▶ REQUIREMENT:
Print every record exactly, omitting none.

▶ RECORDED DATA:
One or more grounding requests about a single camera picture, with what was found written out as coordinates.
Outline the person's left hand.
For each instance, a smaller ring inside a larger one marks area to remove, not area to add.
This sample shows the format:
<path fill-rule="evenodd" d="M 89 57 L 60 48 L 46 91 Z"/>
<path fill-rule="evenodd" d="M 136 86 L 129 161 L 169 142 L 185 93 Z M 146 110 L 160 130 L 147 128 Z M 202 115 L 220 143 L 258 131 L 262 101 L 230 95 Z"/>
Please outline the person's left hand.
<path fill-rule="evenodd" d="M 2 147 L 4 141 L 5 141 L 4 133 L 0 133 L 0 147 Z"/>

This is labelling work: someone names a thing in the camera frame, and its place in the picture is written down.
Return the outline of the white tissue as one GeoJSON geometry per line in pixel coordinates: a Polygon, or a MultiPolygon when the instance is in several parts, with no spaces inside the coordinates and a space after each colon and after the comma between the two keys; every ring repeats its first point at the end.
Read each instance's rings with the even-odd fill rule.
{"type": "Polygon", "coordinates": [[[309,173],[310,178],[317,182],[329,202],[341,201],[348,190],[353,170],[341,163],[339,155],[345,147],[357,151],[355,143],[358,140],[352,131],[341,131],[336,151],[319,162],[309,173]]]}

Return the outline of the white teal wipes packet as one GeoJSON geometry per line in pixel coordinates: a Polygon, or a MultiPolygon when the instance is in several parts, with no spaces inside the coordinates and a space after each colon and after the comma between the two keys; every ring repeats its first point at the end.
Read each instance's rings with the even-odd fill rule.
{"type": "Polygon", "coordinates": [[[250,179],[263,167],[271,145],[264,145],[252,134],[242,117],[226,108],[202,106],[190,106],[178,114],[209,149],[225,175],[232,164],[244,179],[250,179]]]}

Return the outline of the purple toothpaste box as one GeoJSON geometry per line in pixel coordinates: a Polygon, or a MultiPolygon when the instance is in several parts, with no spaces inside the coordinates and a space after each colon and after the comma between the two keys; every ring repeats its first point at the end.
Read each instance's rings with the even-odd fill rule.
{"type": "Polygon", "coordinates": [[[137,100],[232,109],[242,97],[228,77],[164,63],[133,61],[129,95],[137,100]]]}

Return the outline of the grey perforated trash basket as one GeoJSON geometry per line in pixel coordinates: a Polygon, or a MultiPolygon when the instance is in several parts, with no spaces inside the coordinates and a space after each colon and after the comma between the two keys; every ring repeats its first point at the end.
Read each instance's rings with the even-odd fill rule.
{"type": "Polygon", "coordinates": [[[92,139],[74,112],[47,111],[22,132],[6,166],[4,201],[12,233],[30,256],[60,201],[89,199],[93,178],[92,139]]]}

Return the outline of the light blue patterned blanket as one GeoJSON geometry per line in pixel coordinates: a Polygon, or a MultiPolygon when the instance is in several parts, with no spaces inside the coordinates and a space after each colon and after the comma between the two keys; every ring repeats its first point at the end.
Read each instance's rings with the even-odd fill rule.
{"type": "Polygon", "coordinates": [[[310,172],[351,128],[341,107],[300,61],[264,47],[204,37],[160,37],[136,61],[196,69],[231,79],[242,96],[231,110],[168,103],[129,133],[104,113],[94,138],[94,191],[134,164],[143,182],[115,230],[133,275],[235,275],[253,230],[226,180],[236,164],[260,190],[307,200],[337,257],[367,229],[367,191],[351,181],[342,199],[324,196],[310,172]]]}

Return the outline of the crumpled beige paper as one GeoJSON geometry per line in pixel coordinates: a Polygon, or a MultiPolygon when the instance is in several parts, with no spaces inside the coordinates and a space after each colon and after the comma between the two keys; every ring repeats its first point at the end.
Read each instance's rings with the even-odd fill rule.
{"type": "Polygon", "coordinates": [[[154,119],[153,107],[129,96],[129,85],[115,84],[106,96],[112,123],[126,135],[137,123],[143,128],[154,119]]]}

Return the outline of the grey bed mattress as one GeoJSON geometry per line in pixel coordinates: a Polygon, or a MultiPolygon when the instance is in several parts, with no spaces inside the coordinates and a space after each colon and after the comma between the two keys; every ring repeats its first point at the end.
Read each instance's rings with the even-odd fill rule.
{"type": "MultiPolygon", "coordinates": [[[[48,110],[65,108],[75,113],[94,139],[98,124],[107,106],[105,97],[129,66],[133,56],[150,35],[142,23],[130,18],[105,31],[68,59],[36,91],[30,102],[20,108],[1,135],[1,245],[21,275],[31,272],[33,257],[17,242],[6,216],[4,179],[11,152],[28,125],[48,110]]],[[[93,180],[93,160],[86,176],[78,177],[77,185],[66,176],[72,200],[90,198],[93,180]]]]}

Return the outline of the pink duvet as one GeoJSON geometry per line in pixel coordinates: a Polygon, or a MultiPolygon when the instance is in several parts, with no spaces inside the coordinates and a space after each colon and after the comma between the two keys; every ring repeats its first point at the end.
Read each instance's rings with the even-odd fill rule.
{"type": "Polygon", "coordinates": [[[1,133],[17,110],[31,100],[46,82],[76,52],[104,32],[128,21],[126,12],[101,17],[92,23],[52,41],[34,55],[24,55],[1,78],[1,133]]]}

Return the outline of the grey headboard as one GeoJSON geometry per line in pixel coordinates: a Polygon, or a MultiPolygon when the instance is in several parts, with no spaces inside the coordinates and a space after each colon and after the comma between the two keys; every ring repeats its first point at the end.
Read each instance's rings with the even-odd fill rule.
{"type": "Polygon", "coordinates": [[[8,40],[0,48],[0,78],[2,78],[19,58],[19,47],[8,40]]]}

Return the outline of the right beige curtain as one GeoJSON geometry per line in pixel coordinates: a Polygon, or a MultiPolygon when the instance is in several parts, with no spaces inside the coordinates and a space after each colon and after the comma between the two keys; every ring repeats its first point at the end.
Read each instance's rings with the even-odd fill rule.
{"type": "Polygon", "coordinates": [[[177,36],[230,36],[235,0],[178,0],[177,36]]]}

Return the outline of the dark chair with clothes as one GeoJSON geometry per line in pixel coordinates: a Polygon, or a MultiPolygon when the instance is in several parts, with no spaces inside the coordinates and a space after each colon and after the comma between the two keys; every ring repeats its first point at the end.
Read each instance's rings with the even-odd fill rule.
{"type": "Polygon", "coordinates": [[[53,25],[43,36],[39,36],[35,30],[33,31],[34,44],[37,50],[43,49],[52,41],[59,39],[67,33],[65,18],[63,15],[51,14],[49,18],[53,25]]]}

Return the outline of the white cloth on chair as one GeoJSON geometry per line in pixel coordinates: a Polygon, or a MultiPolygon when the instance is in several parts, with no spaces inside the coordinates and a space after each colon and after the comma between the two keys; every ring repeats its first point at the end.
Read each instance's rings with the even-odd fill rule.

▶ EXPECTED ANSWER:
One or more grounding requests about a single camera picture, with what was found written out as coordinates.
Outline the person's left hand.
For each instance, a smaller ring inside a larger one marks area to remove, not area to add.
This sample shows the format:
<path fill-rule="evenodd" d="M 89 57 L 60 48 L 46 91 Z"/>
<path fill-rule="evenodd" d="M 136 86 L 129 161 L 169 142 L 185 93 Z M 146 110 L 160 130 L 147 128 Z M 202 115 L 220 143 L 258 131 L 262 101 L 230 95 Z"/>
Please outline the person's left hand.
<path fill-rule="evenodd" d="M 2 147 L 4 141 L 5 141 L 4 133 L 0 133 L 0 147 Z"/>

This is labelling work: someone names a thing in the camera frame, and its place in the picture is written down.
Return the outline of the white tissue as one GeoJSON geometry per line in pixel coordinates: a Polygon, or a MultiPolygon when the instance is in several parts, with no spaces inside the coordinates and a space after each colon and after the comma between the two keys; every ring repeats its first point at the end.
Read each instance's rings with the even-odd fill rule.
{"type": "Polygon", "coordinates": [[[309,173],[310,178],[317,182],[329,202],[341,201],[348,190],[353,170],[341,163],[339,155],[345,147],[357,151],[355,143],[358,140],[352,131],[341,131],[336,151],[319,162],[309,173]]]}

Return the outline of the white teal wipes packet as one GeoJSON geometry per line in pixel coordinates: a Polygon, or a MultiPolygon when the instance is in several parts, with no spaces inside the coordinates and a space after each colon and after the comma between the two keys; every ring repeats its first point at the end.
Read each instance's rings with the even-odd fill rule.
{"type": "Polygon", "coordinates": [[[250,179],[263,167],[271,145],[264,145],[252,134],[242,117],[226,108],[202,106],[190,106],[178,114],[209,149],[225,175],[232,164],[244,179],[250,179]]]}

Return the outline of the purple toothpaste box as one GeoJSON geometry per line in pixel coordinates: a Polygon, or a MultiPolygon when the instance is in several parts, with no spaces inside the coordinates and a space after each colon and after the comma between the two keys; every ring repeats its first point at the end.
Read each instance's rings with the even-odd fill rule.
{"type": "Polygon", "coordinates": [[[137,100],[232,109],[242,97],[228,77],[164,63],[133,61],[129,95],[137,100]]]}

Return the outline of the grey perforated trash basket as one GeoJSON geometry per line in pixel coordinates: a Polygon, or a MultiPolygon when the instance is in several parts, with no spaces inside the coordinates and a space after each colon and after the comma between the two keys; every ring repeats its first point at the end.
Read each instance's rings with the even-odd fill rule.
{"type": "Polygon", "coordinates": [[[92,139],[74,112],[47,111],[22,132],[6,166],[4,201],[12,233],[30,256],[60,201],[89,199],[93,178],[92,139]]]}

Return the outline of the light blue patterned blanket as one GeoJSON geometry per line in pixel coordinates: a Polygon, or a MultiPolygon when the instance is in several parts, with no spaces inside the coordinates and a space after each colon and after the comma between the two keys; every ring repeats its first point at the end.
Read each instance's rings with the even-odd fill rule.
{"type": "Polygon", "coordinates": [[[310,172],[351,128],[341,107],[300,61],[264,47],[204,37],[160,37],[136,61],[196,69],[231,79],[242,96],[231,110],[168,103],[129,133],[104,113],[94,138],[94,191],[134,164],[143,182],[115,230],[133,275],[235,275],[253,230],[226,180],[236,164],[260,190],[307,200],[337,257],[367,229],[367,191],[351,181],[342,199],[324,196],[310,172]]]}

Return the outline of the crumpled beige paper as one GeoJSON geometry per line in pixel coordinates: a Polygon, or a MultiPolygon when the instance is in several parts, with no spaces inside the coordinates and a space after each colon and after the comma between the two keys; every ring repeats its first point at the end.
Read each instance's rings with the even-odd fill rule.
{"type": "Polygon", "coordinates": [[[154,119],[153,107],[129,96],[129,85],[115,84],[106,96],[112,123],[126,135],[137,123],[143,128],[154,119]]]}

Return the outline of the grey bed mattress as one GeoJSON geometry per line in pixel coordinates: a Polygon, or a MultiPolygon when the instance is in several parts, with no spaces inside the coordinates and a space after each colon and after the comma between the two keys; every ring repeats its first point at the end.
Read each instance's rings with the even-odd fill rule.
{"type": "MultiPolygon", "coordinates": [[[[48,110],[65,108],[75,113],[94,139],[98,124],[107,106],[105,97],[129,66],[133,56],[150,35],[142,23],[130,18],[105,31],[68,59],[36,91],[30,102],[20,108],[1,135],[1,245],[21,275],[31,272],[33,257],[17,242],[6,216],[4,179],[11,152],[28,125],[48,110]]],[[[93,180],[93,160],[86,176],[78,177],[77,185],[66,176],[72,200],[90,198],[93,180]]]]}

Return the outline of the pink duvet as one GeoJSON geometry per line in pixel coordinates: a Polygon, or a MultiPolygon when the instance is in several parts, with no spaces inside the coordinates and a space after each colon and after the comma between the two keys; every ring repeats its first point at the end.
Read each instance's rings with the even-odd fill rule.
{"type": "Polygon", "coordinates": [[[1,133],[17,110],[31,100],[46,82],[76,52],[104,32],[128,21],[126,12],[101,17],[92,23],[52,41],[34,55],[24,55],[1,78],[1,133]]]}

Return the outline of the grey headboard as one GeoJSON geometry per line in pixel coordinates: a Polygon, or a MultiPolygon when the instance is in several parts, with no spaces inside the coordinates and a space after each colon and after the comma between the two keys; every ring repeats its first point at the end.
Read each instance's rings with the even-odd fill rule.
{"type": "Polygon", "coordinates": [[[8,40],[0,48],[0,78],[2,78],[19,58],[19,47],[8,40]]]}

Return the outline of the right beige curtain as one GeoJSON geometry per line in pixel coordinates: a Polygon, or a MultiPolygon when the instance is in several parts, with no spaces inside the coordinates and a space after each colon and after the comma between the two keys; every ring repeats its first point at the end.
Read each instance's rings with the even-odd fill rule.
{"type": "Polygon", "coordinates": [[[177,36],[230,36],[235,0],[178,0],[177,36]]]}

Return the outline of the dark chair with clothes as one GeoJSON geometry per line in pixel coordinates: a Polygon, or a MultiPolygon when the instance is in several parts, with no spaces inside the coordinates and a space after each colon and after the comma between the two keys; every ring repeats its first point at the end.
Read each instance's rings with the even-odd fill rule.
{"type": "Polygon", "coordinates": [[[53,25],[43,36],[39,36],[35,30],[33,31],[34,44],[37,50],[43,49],[52,41],[59,39],[67,33],[65,18],[63,15],[51,14],[49,18],[53,25]]]}

Return the outline of the white cloth on chair as one GeoJSON geometry per line in pixel coordinates: a Polygon, or a MultiPolygon when the instance is in several parts, with no spaces inside the coordinates and a space after each colon and after the comma between the two keys; every ring repeats its first point at the end.
Read each instance's rings with the even-odd fill rule.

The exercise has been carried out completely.